Session: Friday Afternoon, December 6

Time: 2:20

Author: Toshio Hirai
Location: ATR Interpret. Telecom. Res. Labs., Kyoto, 61902 Japan
Author: Mari Ostendorf
Location: Boston Univ., Boston, MA 02215
Author: Norio Higuchi
Location: ATR ITL Kyoto, 61902 Japan
Author: Yoshinori Sagisaka
Location: ATR ITL Kyoto, 61902 Japan


There are two approaches for constructing an appropriate fundamental frequency (F[inf 0]) control method for speech synthesis: statistical and rule-based. The statistical approach has the advantage of automatic training, but it requires a large corpora of speech that is annotated with prosodic boundaries. Recently, a method is proposed for high-accuracy detection of these boundaries [Ostendorf and Ross (1996)], given a set of prosodic boundary candidates in which almost all the correct boundaries are included.

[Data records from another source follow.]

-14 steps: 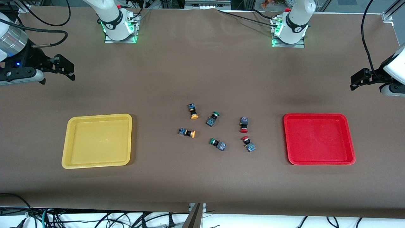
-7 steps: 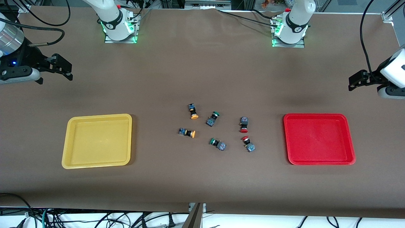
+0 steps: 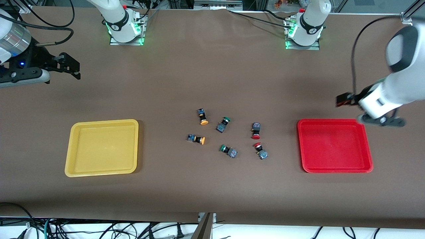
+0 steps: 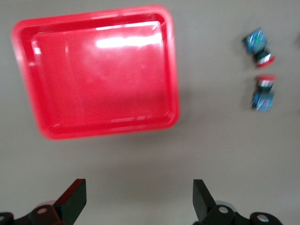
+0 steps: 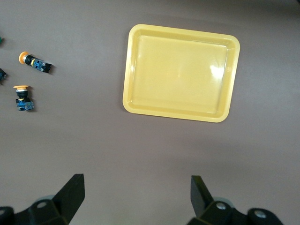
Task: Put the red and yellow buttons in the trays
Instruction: 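Reach red button with the left gripper while the right gripper reaches yellow button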
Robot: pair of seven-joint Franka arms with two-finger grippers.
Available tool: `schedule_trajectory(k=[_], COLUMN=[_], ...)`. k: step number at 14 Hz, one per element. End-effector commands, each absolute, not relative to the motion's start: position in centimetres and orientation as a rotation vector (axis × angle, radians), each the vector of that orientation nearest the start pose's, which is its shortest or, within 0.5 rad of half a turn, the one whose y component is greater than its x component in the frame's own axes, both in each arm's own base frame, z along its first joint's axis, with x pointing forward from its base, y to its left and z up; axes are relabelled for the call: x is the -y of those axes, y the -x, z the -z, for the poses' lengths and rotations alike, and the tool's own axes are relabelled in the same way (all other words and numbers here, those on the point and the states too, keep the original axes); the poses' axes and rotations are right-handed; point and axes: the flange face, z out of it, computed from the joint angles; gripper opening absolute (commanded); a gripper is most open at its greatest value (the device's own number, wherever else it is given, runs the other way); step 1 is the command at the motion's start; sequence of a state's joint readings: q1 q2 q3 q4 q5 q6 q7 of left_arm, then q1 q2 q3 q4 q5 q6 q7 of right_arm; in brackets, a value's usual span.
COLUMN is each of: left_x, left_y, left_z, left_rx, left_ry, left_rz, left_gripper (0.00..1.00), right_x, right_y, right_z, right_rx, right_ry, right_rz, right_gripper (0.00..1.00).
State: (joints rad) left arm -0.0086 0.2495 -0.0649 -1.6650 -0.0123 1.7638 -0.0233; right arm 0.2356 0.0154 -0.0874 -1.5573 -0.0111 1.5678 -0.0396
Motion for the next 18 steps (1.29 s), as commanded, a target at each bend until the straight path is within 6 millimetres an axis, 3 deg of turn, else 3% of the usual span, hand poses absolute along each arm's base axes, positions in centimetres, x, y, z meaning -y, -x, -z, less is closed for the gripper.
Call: schedule_trajectory(k=[1, 3, 4, 6, 8, 9, 10, 12, 15, 18], left_x=[9.7, 13.0, 13.7, 14.6, 18.8, 20.8, 22.6, 25.1, 27.9, 29.0], left_y=[-64.2, -65.6, -66.7, -70.1, -71.8, -71.9, -71.7, -71.4, -71.0, -70.4], left_z=[-40.7, -37.9, -35.6, -33.6, -31.5, -29.9, -28.1, -25.2, -22.3, -20.6], left_rx=[0.079, 0.172, 0.224, 0.340, 0.500, 0.546, 0.569, 0.619, 0.697, 0.710], left_ry=[3.184, 3.191, 3.198, 3.221, 3.204, 3.155, 3.092, 3.030, 3.047, 3.049], left_rz=[-0.162, -0.049, 0.005, 0.100, 0.114, 0.125, 0.143, 0.160, 0.222, 0.227], left_gripper=[1.00, 1.00, 1.00, 1.00, 1.00, 1.00, 1.00, 1.00, 1.00, 1.00], right_x=[-9.3, -10.4, -10.8, -11.9, -15.4, -17.4, -18.9, -22.1, -29.6, -34.7], right_y=[-54.9, -54.7, -54.6, -54.7, -55.4, -56.0, -57.1, -59.4, -60.5, -61.4], right_z=[-62.8, -62.6, -62.6, -61.9, -58.8, -56.7, -54.2, -48.0, -39.3, -32.4], right_rx=[0.345, 0.369, 0.379, 0.410, 0.466, 0.482, 0.380, 0.349, 0.506, 0.746], right_ry=[3.140, 3.138, 3.137, 3.134, 3.128, 3.118, 3.090, 3.053, 3.045, 2.995], right_rz=[-0.022, -0.037, -0.037, -0.056, -0.129, -0.167, -0.186, -0.220, -0.162, -0.051], right_gripper=[1.00, 1.00, 1.00, 1.00, 1.00, 1.00, 1.00, 1.00, 1.00, 1.00])
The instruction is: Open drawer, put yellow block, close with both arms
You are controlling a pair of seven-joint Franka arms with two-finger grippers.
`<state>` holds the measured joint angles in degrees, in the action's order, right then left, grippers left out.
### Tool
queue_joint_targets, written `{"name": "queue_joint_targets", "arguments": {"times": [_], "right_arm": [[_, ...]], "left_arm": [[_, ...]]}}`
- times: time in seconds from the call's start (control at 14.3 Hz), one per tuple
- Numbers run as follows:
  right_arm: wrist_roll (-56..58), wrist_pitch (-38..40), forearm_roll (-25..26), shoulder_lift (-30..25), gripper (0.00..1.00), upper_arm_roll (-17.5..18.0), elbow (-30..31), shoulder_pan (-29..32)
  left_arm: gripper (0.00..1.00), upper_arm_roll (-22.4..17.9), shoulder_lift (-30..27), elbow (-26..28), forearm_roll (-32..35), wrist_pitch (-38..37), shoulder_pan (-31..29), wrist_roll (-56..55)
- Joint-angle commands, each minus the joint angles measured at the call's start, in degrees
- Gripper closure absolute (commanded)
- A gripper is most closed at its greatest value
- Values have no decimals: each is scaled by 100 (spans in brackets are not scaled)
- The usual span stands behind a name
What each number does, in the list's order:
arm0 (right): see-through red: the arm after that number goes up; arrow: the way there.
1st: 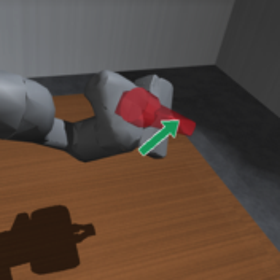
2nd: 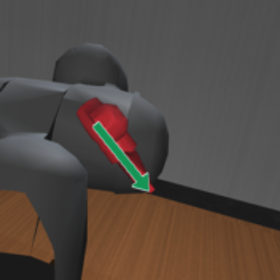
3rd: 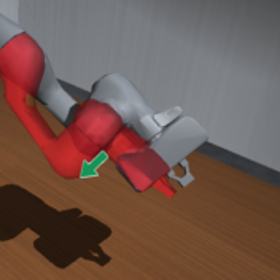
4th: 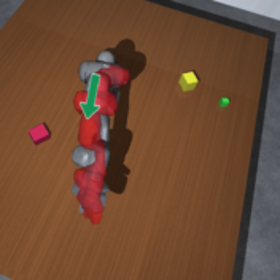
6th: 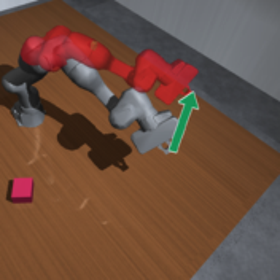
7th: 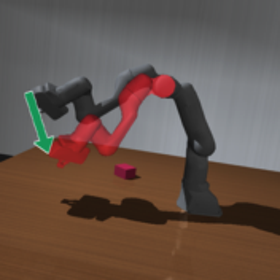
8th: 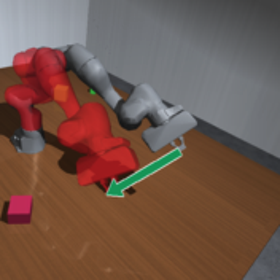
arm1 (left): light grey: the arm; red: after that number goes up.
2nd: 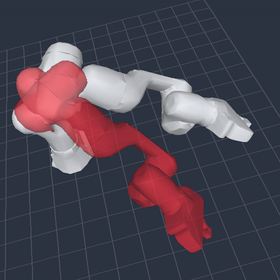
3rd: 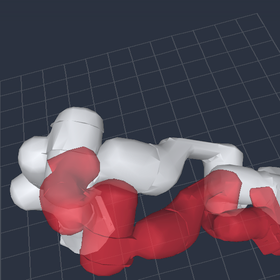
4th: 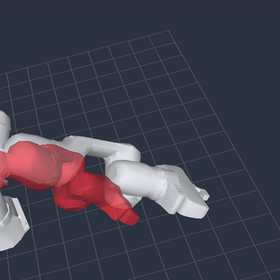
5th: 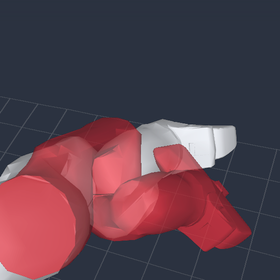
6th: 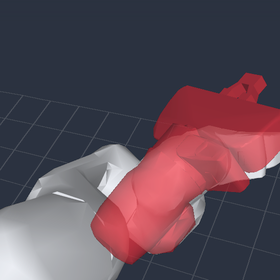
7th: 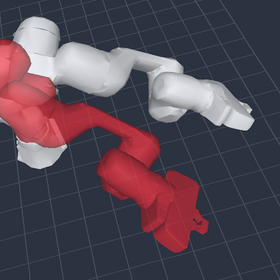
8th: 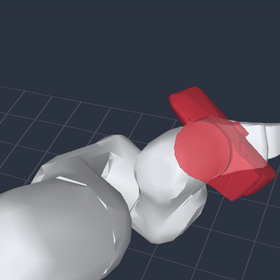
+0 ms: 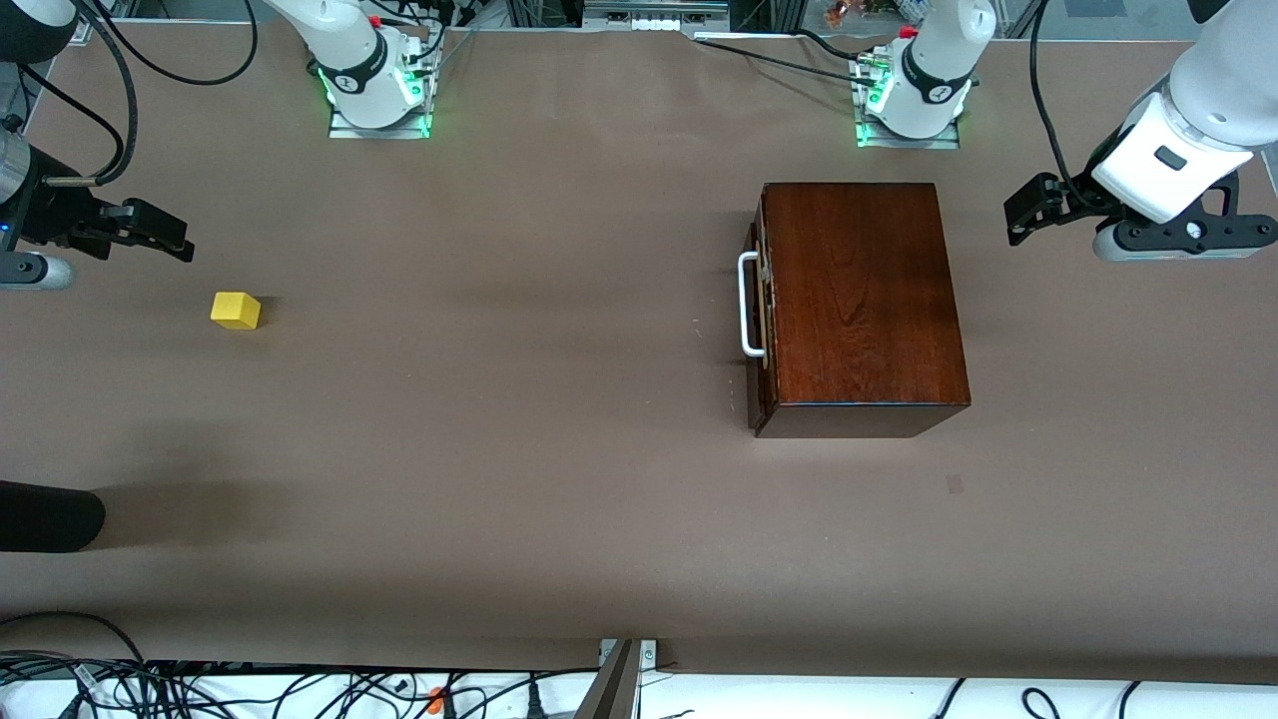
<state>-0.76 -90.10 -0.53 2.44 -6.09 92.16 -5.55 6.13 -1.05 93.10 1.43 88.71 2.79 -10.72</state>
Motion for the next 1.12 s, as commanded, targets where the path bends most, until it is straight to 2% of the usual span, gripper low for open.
{"name": "queue_joint_targets", "arguments": {"times": [0.0,0.77,1.05], "right_arm": [[-30,37,-61,-25,0,-15,-14,1],[-30,28,-44,28,0,-24,-14,1],[-30,19,-44,54,0,-24,-14,-16]], "left_arm": [[0,-7,96,-223,42,-82,19,-53],[0,2,113,-214,-2,-126,45,-53],[0,361,350,-223,-2,-170,63,-18]]}}
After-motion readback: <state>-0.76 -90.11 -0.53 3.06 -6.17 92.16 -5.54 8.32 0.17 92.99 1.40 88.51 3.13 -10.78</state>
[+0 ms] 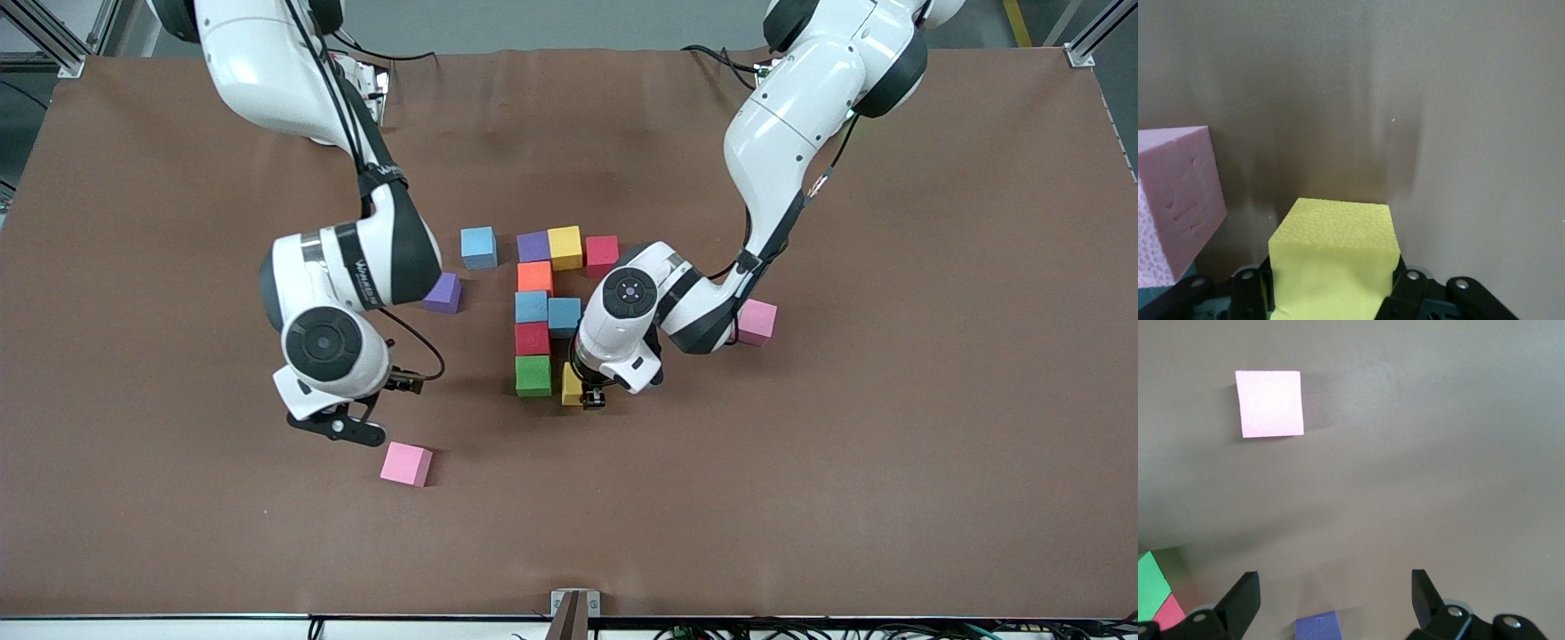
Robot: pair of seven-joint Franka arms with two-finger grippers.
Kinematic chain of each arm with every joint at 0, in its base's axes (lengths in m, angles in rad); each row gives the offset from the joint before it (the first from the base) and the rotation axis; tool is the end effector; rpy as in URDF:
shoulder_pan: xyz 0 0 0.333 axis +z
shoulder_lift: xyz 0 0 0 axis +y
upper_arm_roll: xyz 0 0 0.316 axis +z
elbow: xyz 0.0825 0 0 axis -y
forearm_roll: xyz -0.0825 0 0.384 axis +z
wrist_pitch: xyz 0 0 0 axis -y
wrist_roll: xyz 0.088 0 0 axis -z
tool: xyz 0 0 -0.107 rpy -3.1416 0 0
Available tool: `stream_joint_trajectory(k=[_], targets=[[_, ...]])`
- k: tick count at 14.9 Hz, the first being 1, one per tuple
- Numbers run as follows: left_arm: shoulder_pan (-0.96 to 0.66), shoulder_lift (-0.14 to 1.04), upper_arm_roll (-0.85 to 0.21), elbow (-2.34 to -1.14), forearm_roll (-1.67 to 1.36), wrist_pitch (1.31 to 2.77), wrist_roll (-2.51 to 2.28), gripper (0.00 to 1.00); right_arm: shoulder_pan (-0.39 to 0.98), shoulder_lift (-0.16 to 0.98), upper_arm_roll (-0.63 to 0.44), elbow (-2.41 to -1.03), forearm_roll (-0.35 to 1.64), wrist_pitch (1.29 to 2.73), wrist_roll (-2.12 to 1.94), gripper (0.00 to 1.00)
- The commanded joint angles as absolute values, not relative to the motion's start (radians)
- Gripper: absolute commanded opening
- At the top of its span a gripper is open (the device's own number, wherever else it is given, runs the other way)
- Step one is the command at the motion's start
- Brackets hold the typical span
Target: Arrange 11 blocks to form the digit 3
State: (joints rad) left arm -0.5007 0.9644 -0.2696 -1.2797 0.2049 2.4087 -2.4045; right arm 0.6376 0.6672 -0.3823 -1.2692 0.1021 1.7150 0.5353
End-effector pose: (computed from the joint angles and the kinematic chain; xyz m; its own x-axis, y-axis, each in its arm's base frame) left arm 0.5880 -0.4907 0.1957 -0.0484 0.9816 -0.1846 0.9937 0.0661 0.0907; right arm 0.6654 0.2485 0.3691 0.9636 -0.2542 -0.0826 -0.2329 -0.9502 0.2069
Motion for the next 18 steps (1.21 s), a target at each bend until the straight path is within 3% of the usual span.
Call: stream_joint_trajectory(k=[1, 3, 8, 18], targets=[[-0.528, 0.999, -0.261, -1.255, 0.183, 2.430, -2.428, 0.42, 0.675, 0.445, -0.387, -1.612, 0.114, 1.860, 0.537, 1.00], [-0.531, 1.000, -0.261, -1.258, 0.181, 2.430, -2.433, 0.42, 0.686, 0.399, -0.388, -1.695, 0.114, 1.893, 0.537, 1.00], [-0.531, 1.009, -0.261, -1.253, 0.161, 2.463, -2.441, 0.43, 0.684, 0.324, -0.388, -1.741, 0.112, 1.868, 0.528, 1.00], [-0.538, 1.014, -0.261, -1.256, 0.155, 2.470, -2.445, 0.44, 0.644, 0.226, -0.409, -1.726, 0.066, 1.723, 0.351, 1.00]])
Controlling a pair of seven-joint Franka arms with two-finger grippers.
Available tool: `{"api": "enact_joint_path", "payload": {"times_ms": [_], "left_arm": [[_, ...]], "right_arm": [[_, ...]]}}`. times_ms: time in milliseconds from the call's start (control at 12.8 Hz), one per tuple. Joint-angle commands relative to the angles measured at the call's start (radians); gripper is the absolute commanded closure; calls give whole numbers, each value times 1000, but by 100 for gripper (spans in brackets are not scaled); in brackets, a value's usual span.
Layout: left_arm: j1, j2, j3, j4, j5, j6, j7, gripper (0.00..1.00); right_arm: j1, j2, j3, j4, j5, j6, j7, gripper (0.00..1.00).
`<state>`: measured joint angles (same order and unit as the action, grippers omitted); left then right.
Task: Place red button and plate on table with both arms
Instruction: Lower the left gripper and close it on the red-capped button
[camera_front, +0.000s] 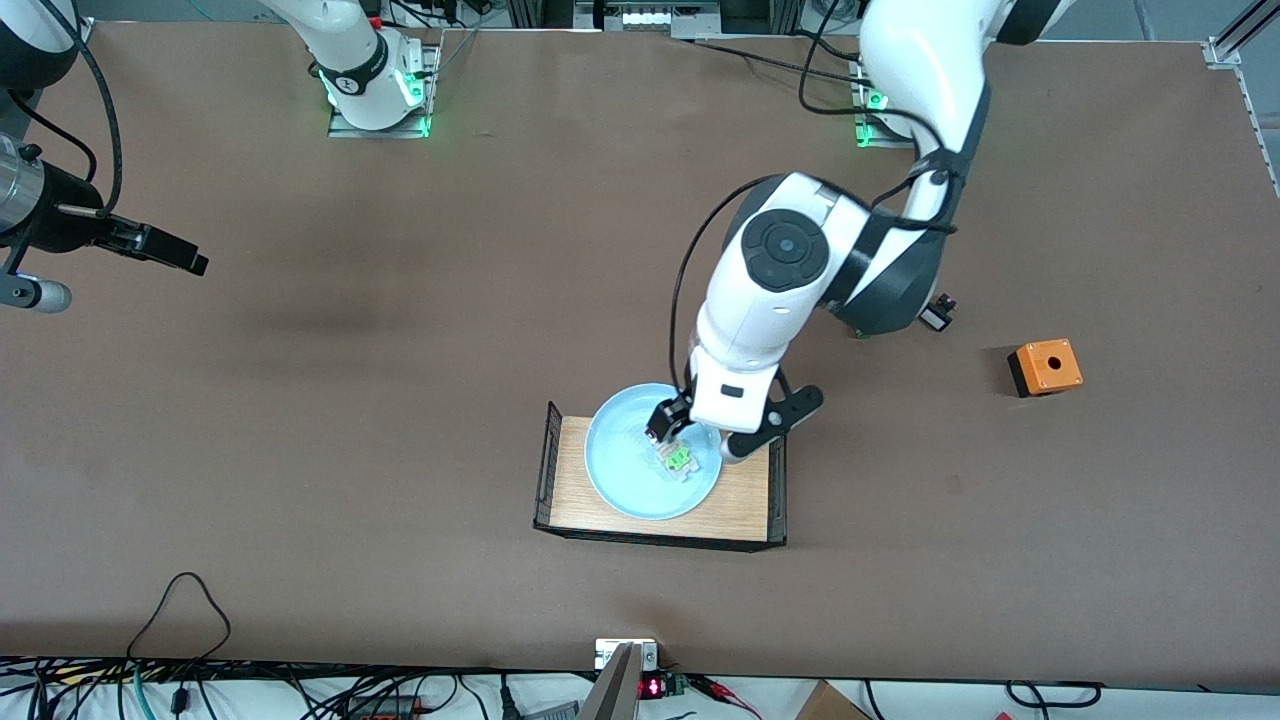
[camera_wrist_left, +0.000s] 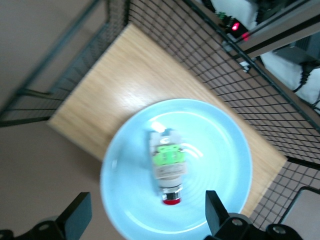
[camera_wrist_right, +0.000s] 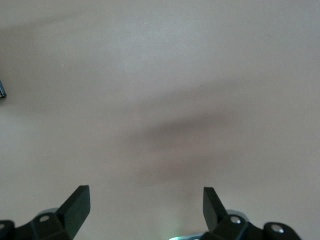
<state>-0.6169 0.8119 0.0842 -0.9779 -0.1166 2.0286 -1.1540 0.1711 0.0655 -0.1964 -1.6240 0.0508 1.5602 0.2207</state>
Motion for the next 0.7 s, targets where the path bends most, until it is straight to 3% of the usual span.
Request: {"api": "enact_joint_path", "payload": {"times_ms": [0, 311, 545, 623], "left_arm": [[-30, 76, 34, 70, -12, 25, -13, 0], [-73, 110, 74, 70, -11, 47, -13, 0], [-78, 125, 91, 70, -11, 87, -16, 1], [-78, 127, 98, 70, -11, 97, -16, 2]], "right_arm": [[4, -16, 11, -13, -49, 6, -18, 0], [-22, -18, 14, -19, -60, 32, -102, 0], [-139, -16, 113, -23, -58, 37, -121, 0], [-140, -18, 117, -23, -58, 37, -119, 0]]}}
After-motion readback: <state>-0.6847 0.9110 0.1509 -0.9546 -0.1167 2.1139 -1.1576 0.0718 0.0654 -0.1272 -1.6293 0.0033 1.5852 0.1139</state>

This paper proposes a detection method to generate these boundary candidates, specifically for accentual phrases which represent one of the smallest prosodic units. The detection algorithm uses local maximums and minimums of the F[inf 0] contour and low-energy regions of the speech waveform for finding candidate regions that correspond to accentual phrases and pauses in speech. The candidate phrase boundaries are then aligned to the nearest phoneme boundaries, which are detected automatically using forced alignment with a speaker-independent speech recognition system given a phoneme transcription. This method was applied to 250 read Japanese sentences. High-detection accuracy (97%) was obtained, with almost all the missed detections having valid candidates within (plus or minus)3 phonemes. The insertion error rate was less than double the number of correct boundaries.